“Yo seré, dice el Señor, un muro de fuego a su alrededor…”: Zacarías 2:5. Había terminado el cautiverio en Babilonia, los judíos retornaban a Jerusalén que estaba en ruinas, sus muros y su templo habían sido destruidos. Los enemigos alrededor eran hostiles y el pequeño grupo estaba indefenso.
Es en medio de esta situación cuando se levanta la voz del profeta Zacarías anunciando una promesa de confianza: ¡Dios sería para ellos como muro de fuego alrededor! Así como los muros se erigían para proteger a los habitantes dentro de las antiguas ciudades; así mismo, Dios se levantaría para proteger a su pueblo.
El muro de fuego nos separará de nuestros enemigos. En su paso por el Mar Rojo, se relata como la nube fue como un muro de separación entre los hijos de Israel y los ejércitos de faraón. Jesús nos enseñó a orar, diciendo: Líbranos del mal. Ahora podemos descansar en la promesa que Dios será para nosotros como muro de fuego defendiéndonos de cualquier ataque sorpresivo.
El muro de fuego nos aísla. Durante su travesía por el desierto, la presencia de Dios como una nube de día y columna de fuego durante la noche, mantenía al pueblo aislado del calor sofocante del día y de las bajas temperaturas de la noche.
El muro de fuego detiene el avance del enemigo contra nosotros. Bloquea el camino y detiene las intenciones de los asaltantes que quieran apoderarse de lo nuestro. Apartará y repelará de nuestra habitación todo aquello que pretenda agredirnos. Establecerá una cerca de protección que será como muro de defensa para nosotros. En su paso por el mar, la misma luz que iluminaba el camino hacia la liberación, para los egipcios eran tinieblas que les bloqueaban el paso.

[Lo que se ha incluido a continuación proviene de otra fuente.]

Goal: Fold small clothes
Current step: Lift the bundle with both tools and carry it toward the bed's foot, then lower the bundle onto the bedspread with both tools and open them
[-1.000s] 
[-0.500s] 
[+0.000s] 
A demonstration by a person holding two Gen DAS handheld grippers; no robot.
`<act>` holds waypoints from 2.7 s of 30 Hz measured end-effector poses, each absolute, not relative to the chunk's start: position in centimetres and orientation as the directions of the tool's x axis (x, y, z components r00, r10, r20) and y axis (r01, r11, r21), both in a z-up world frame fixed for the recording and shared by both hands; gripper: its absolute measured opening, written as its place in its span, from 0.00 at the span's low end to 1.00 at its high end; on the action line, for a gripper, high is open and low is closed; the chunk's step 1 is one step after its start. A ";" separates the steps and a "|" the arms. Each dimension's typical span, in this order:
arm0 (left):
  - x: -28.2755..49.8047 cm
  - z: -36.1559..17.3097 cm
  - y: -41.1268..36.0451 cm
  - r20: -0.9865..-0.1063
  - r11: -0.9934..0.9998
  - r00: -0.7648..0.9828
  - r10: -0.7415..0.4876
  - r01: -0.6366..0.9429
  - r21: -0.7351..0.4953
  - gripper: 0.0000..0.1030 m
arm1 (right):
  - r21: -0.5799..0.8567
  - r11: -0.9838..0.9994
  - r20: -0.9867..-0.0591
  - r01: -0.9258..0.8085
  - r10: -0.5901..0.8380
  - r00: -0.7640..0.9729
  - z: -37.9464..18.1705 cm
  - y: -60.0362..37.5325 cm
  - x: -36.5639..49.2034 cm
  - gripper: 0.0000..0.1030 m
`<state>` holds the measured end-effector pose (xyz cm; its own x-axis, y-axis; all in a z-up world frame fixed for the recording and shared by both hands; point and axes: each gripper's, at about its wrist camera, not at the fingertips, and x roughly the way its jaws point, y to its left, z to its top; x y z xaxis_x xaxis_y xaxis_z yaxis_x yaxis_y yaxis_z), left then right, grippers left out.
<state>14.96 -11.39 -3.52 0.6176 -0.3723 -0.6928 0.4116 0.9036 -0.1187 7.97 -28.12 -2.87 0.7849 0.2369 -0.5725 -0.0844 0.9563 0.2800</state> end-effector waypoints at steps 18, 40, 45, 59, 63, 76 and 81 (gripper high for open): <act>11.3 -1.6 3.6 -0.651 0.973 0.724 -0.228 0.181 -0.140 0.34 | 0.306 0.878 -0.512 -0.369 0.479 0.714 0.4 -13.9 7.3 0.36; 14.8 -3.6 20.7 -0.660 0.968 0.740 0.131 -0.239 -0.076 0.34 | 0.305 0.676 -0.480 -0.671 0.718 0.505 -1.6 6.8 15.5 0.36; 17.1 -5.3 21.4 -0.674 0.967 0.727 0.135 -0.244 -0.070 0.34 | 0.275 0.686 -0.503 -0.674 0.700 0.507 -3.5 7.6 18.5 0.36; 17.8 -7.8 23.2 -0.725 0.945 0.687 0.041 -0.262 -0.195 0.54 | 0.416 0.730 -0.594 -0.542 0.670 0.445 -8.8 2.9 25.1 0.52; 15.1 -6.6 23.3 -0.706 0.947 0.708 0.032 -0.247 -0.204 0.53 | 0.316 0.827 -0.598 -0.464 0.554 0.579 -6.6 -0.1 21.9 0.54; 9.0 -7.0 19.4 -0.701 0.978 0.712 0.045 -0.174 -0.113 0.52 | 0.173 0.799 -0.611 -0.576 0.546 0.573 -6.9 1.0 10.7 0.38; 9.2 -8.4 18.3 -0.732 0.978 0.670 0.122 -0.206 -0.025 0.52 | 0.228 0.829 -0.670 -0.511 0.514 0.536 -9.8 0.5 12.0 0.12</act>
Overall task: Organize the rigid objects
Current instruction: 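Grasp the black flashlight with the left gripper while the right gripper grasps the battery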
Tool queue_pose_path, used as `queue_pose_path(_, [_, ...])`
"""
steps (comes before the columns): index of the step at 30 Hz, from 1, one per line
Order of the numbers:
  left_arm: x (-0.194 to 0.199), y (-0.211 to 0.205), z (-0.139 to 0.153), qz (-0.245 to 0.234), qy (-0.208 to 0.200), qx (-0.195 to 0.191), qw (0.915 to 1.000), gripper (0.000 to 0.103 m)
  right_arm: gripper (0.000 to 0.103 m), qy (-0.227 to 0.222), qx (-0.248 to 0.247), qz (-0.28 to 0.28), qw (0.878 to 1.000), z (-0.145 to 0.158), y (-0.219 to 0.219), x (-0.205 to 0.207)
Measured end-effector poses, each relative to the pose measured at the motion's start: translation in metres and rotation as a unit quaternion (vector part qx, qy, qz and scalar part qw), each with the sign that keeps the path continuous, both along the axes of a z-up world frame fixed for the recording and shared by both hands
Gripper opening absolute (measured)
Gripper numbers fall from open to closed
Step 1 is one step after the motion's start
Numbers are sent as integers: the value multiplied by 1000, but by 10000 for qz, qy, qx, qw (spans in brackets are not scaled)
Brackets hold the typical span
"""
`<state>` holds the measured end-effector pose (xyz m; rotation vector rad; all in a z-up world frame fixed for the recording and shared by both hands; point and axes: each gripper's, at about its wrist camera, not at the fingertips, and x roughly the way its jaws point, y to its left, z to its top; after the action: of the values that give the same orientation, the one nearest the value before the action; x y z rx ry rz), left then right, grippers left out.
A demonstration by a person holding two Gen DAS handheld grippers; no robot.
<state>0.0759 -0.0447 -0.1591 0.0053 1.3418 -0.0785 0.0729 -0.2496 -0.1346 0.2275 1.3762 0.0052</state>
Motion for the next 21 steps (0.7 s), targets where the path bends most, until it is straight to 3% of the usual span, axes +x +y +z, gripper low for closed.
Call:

Amados amigos lectores, regocijémonos hoy porque Dios nos ha prometido que será para nosotros como un muro de fuego alrededor.
Aceptar esta verdad es reconocer que, así como en el campo físico existen muros de contención y protección, también operan así en el mundo espiritual. La única manera de mantenernos activos y protegidos es metiéndonos bajo la nube de su presencia.
Les invito a orar con Catalina de Siena, casi siete siglos atrás: “Oh eterno Dios, inmenso amor. ¿Qué más puedes darme que a ti mismo? Eres el fuego que arde constantemente sin ser consumido jamás. En tu llama abrasadora consumes el egoísmo. Eres el fuego que quita el frío; con tu luz iluminas para que yo pueda conocer toda tu verdad. Abrígame, abrázame con tu ser, verdad eterna, para que pueda vivir esta vida mortal en plena obediencia y con la luz de tu excelsa santidad”. Saludos y un fuerte abrazo en Cristo.